ACTIVITY: Each line of the entries, from the first to the line containing "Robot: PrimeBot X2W", is to be transcribed exactly as it stands; include no other lines.

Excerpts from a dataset
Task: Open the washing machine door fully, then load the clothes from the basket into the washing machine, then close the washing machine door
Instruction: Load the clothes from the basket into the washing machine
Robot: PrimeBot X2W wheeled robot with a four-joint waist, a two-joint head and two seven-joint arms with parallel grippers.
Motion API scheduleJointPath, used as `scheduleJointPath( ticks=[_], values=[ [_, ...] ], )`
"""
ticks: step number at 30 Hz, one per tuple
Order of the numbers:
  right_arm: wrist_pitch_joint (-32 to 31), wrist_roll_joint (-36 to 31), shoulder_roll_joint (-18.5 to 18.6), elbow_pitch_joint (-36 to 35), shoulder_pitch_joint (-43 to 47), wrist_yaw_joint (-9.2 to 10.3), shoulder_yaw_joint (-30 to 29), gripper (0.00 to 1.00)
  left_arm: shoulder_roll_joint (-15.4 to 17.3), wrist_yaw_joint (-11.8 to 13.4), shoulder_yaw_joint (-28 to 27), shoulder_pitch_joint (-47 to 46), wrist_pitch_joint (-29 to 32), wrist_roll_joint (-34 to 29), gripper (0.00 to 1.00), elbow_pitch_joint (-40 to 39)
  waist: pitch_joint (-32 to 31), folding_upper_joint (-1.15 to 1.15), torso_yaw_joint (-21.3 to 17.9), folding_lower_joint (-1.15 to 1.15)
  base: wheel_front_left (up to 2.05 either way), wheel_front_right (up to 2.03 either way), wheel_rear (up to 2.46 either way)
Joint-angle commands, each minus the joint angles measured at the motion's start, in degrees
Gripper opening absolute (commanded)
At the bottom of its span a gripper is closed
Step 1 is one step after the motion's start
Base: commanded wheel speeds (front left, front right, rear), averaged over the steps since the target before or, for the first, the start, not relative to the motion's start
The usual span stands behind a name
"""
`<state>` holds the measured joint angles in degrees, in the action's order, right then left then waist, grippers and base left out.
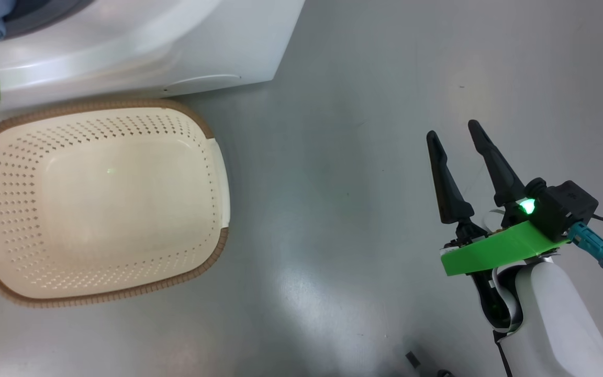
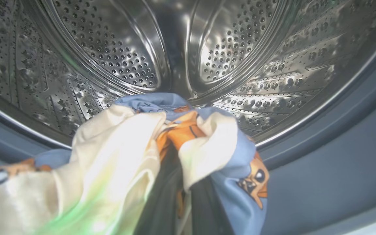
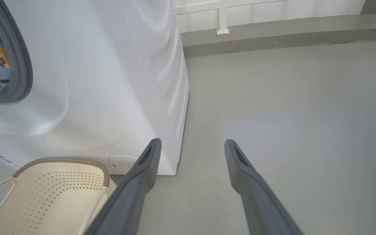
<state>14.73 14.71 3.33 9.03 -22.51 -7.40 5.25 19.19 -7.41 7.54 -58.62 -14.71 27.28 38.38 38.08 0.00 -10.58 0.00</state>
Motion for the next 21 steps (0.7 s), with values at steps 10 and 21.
scheduleJointPath(
  ticks=[10,21],
  values=[
    [0.27,1.87,-0.45,-1.26,0.65,-0.09,3.05,1.0,9.77,-0.08,2.19,-14.84,-0.29,-1.85,0.0,2.33,1.06,0.0,-2.68,0.0,0.0,0.0,0.0],
    [0.27,2.7,-0.45,-1.1,1.41,-0.09,3.96,1.0,9.88,-0.08,5.98,-12.06,-0.29,-4.35,0.0,8.88,0.56,0.0,-4.58,0.0,0.0,0.0,0.0]
  ],
)
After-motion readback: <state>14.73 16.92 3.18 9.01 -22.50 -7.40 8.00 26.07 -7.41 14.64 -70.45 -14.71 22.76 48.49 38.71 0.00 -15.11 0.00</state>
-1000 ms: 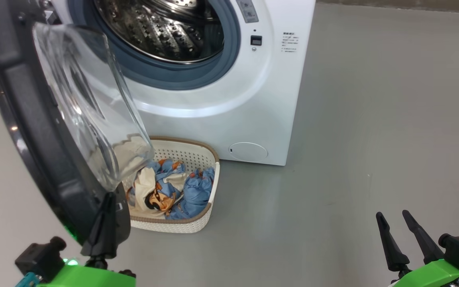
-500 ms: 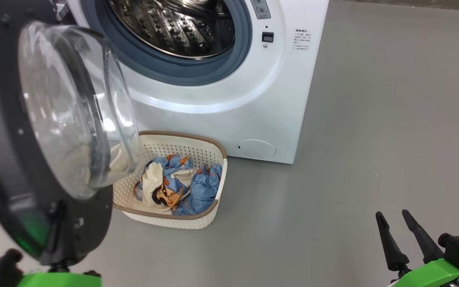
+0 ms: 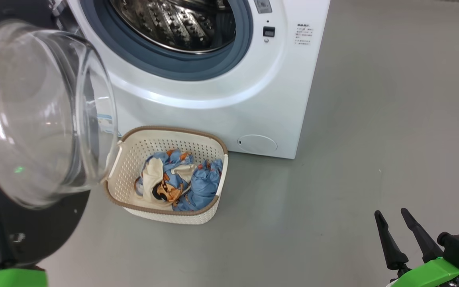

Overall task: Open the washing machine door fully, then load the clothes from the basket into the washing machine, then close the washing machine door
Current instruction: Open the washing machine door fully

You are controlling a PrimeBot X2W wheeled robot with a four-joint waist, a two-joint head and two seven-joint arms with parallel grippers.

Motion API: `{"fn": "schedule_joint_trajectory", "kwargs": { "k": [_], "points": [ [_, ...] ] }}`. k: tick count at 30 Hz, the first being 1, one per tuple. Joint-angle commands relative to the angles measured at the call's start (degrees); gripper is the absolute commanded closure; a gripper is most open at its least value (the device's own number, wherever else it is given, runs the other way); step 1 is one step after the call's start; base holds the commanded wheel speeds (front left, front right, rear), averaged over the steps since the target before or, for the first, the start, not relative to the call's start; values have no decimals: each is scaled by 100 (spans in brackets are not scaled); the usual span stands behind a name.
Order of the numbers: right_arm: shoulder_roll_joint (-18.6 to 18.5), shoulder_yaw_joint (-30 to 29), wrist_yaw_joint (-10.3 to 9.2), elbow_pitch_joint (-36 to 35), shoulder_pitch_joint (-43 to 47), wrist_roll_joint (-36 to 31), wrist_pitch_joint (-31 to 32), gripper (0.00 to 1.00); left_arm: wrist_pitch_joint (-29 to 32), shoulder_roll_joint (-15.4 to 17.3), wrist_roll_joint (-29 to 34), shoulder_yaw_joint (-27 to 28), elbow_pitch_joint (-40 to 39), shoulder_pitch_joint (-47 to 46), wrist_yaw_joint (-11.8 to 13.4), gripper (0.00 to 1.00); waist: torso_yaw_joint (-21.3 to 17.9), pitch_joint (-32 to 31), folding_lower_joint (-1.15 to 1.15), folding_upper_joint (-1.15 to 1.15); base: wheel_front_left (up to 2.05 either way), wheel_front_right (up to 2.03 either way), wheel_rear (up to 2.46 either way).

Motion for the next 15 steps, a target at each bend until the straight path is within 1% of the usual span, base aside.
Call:
{"fn": "schedule_joint_trajectory", "kwargs": {
  "k": [1, 5, 12, 15],
  "points": [
    [-108, 143, 9, -166, -145, -78, -70, 0, -38, 268, 61, 371, -54, -276, 88, 100, 0, 64, 0, 0, 0, 0, 0],
    [-119, 140, 9, -189, -186, -99, -70, 0, -38, 397, 97, 564, 132, -425, 98, 100, 4, 174, 0, 0, 0, 0, 0],
    [-136, 163, 9, -191, -325, -150, -70, 0, -38, 771, 175, 1027, 741, -852, 66, 100, -7, 425, 0, 0, 0, 0, 0],
    [-129, 196, 9, -183, -399, -176, -70, 0, -38, 959, 220, 1308, 1059, -1083, 54, 100, -10, 557, 0, 0, 0, 0, 0]
  ]
}}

YOUR SOLUTION:
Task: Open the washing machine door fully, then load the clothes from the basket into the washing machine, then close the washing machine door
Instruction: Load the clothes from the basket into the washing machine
Robot: PrimeBot X2W wheeled robot with a four-joint waist, a two-joint head and two seven-joint arms with parallel grippers.

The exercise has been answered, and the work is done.